A new research paper from Canada has proposed a framework that deliberately introduces JPEG compression into the training scheme of a neural network, and manages to obtain better results – and better resistance to adversarial attacks.
This is a fairly radical idea, since the current general wisdom is that JPEG artifacts, which are optimized for human viewing, and not for machine learning, generally have a deleterious effect on neural networks trained on JPEG data.
A 2022 report from the University of Maryland and Facebook AI asserted that JPEG compression ‘incurs a significant performance penalty’ in the training of neural networks, in spite of previous work that claimed neural networks are relatively resilient to image compression artefacts.
A year prior to this, a new strand of thought had emerged in the literature: that JPEG compression could actually be leveraged for improved results in model training.
However, though the authors of that paper were able to obtain improved results in the training of JPEG images of varying quality levels, the model they proposed was so complex and burdensome that it was not practicable.

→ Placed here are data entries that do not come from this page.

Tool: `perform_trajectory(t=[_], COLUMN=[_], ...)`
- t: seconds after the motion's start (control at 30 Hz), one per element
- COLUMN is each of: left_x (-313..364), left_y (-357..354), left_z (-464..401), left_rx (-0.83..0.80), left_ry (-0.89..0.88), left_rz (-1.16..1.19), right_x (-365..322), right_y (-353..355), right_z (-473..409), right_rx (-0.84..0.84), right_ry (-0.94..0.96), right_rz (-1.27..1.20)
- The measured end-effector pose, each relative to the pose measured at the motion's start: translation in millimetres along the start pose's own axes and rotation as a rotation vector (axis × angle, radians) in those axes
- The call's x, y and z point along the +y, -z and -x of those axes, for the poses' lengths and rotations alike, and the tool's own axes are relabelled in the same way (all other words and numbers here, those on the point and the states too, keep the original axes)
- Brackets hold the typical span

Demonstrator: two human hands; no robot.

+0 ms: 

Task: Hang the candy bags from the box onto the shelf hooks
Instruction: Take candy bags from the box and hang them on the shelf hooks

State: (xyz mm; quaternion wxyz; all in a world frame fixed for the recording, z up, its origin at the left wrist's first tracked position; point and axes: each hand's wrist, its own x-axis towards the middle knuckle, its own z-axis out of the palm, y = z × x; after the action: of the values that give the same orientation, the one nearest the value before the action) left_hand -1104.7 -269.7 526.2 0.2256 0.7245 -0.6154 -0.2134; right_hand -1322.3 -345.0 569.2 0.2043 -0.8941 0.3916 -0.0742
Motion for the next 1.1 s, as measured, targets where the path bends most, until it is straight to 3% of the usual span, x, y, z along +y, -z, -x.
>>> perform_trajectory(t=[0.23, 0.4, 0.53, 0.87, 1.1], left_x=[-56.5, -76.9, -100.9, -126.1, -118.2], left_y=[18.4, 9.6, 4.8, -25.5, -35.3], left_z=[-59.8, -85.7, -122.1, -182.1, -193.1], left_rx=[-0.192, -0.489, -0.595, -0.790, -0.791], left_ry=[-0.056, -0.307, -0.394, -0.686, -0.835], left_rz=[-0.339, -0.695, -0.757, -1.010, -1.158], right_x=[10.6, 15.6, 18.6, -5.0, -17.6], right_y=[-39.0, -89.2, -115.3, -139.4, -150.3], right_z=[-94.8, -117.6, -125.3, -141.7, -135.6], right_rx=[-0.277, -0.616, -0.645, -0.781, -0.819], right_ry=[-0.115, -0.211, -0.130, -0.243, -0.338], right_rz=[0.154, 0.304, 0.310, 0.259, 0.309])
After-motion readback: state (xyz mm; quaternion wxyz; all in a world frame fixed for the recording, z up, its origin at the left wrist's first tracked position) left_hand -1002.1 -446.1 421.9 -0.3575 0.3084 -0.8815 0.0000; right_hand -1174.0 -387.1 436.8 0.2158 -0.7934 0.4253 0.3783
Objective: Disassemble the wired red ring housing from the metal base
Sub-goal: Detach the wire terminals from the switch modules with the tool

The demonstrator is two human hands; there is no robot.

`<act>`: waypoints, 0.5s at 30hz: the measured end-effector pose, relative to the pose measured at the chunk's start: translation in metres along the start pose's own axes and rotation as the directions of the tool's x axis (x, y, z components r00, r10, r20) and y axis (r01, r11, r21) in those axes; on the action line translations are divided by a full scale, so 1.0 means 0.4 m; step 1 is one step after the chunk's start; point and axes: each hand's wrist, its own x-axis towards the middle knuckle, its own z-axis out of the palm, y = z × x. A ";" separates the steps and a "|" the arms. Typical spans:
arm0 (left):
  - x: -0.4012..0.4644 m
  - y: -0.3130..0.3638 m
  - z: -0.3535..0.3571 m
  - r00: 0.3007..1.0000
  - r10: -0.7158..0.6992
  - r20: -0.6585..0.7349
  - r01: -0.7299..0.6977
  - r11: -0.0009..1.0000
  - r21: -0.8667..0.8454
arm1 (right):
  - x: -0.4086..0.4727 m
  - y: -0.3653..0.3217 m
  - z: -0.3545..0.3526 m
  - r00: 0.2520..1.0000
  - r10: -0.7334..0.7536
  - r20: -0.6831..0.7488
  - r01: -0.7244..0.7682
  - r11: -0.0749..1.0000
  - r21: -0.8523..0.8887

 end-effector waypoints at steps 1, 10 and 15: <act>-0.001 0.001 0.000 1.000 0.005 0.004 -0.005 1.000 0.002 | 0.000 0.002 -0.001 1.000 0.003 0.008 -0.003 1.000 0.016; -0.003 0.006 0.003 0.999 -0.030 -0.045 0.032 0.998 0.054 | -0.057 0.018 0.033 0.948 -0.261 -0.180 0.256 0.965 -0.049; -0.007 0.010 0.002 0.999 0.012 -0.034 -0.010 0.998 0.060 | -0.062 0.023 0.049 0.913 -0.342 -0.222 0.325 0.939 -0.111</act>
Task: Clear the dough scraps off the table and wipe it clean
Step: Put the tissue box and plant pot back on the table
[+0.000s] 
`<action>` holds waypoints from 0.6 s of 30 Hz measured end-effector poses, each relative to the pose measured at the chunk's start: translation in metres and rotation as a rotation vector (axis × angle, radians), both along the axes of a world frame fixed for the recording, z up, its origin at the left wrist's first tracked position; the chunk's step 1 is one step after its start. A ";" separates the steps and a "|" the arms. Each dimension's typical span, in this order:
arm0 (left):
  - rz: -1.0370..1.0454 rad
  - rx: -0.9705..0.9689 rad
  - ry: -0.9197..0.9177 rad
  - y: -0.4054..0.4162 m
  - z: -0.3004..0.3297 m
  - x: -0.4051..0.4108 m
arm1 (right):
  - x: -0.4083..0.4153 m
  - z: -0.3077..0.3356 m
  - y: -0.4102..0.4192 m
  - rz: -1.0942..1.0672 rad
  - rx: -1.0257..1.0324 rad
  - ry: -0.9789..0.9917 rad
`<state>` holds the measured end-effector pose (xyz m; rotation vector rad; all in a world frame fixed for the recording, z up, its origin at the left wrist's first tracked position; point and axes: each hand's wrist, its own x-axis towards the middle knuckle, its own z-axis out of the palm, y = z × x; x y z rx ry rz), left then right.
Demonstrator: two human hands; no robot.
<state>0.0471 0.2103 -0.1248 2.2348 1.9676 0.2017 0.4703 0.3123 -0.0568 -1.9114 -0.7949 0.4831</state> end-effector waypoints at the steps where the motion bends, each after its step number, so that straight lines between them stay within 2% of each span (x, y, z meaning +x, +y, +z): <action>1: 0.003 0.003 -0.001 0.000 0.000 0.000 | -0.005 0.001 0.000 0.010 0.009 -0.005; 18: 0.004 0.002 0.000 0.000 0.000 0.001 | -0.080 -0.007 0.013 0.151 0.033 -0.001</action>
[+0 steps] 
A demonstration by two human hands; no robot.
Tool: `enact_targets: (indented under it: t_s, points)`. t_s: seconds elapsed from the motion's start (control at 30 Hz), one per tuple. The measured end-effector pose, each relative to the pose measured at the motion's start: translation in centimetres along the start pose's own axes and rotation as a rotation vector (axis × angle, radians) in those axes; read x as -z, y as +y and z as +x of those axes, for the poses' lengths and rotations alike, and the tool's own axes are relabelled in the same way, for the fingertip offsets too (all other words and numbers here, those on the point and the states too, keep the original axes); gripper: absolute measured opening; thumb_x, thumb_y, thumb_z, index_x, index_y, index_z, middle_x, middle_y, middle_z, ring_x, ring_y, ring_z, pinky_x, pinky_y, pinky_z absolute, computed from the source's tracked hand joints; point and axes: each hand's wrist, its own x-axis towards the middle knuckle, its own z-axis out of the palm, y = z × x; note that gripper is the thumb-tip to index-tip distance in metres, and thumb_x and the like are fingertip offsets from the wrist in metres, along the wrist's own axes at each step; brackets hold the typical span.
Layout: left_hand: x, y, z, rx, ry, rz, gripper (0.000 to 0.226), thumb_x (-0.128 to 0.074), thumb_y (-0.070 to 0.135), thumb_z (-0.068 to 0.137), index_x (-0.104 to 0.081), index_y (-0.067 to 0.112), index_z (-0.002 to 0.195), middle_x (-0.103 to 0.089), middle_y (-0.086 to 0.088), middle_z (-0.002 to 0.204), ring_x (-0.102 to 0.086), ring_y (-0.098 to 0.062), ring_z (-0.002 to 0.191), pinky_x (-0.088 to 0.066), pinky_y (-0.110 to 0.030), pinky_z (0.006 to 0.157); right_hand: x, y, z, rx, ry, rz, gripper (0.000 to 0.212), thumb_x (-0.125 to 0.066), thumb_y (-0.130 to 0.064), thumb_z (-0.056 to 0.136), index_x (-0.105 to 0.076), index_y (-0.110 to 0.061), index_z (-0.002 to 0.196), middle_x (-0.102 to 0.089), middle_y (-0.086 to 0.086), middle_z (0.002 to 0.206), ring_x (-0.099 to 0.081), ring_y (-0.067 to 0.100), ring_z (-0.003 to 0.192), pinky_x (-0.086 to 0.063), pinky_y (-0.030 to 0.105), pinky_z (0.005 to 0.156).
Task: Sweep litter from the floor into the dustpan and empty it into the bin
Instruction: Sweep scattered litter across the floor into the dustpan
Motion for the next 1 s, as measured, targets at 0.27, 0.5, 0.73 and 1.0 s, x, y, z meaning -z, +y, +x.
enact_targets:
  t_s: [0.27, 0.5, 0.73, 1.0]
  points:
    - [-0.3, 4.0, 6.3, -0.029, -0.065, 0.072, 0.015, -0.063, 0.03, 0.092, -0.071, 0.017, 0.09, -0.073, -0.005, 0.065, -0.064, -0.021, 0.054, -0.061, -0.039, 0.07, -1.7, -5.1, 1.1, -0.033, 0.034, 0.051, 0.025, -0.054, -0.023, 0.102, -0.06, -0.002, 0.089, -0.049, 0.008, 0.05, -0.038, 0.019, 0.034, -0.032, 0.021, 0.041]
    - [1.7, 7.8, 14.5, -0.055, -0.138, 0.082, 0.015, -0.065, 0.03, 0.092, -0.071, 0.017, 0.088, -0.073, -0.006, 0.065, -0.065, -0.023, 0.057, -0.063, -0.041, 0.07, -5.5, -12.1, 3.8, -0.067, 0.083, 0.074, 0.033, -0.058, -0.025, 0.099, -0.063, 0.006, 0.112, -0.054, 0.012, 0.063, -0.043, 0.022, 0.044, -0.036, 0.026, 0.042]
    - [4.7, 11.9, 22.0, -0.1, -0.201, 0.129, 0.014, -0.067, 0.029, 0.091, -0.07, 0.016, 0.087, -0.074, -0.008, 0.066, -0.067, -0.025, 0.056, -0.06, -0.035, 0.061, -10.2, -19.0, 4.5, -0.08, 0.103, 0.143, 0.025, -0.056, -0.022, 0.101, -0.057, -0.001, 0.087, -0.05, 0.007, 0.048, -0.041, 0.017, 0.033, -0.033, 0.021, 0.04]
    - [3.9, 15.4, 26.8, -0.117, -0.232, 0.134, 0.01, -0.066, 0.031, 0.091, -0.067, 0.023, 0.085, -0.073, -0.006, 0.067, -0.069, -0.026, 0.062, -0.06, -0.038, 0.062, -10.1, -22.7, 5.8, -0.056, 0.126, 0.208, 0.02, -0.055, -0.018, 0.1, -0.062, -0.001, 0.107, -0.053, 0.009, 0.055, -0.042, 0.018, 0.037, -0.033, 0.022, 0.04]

Additionally, the system’s use of default JPEG optimization settings (quantization) proved a barrier to training efficacy.
A later project (2023’s JPEG Compliant Compression for DNN Vision) experimented with a system that obtained slightly better results from JPEG-compressed training images with the use of a frozen deep neural network (DNN) model. However, freezing parts of a model during training tends to reduce the versatility of the model, as well as its broader resilience to novel data.
JPEG-DL
Instead, the new work, titled JPEG Inspired Deep Learning, offers a much simpler architecture, which can even be imposed upon existing models.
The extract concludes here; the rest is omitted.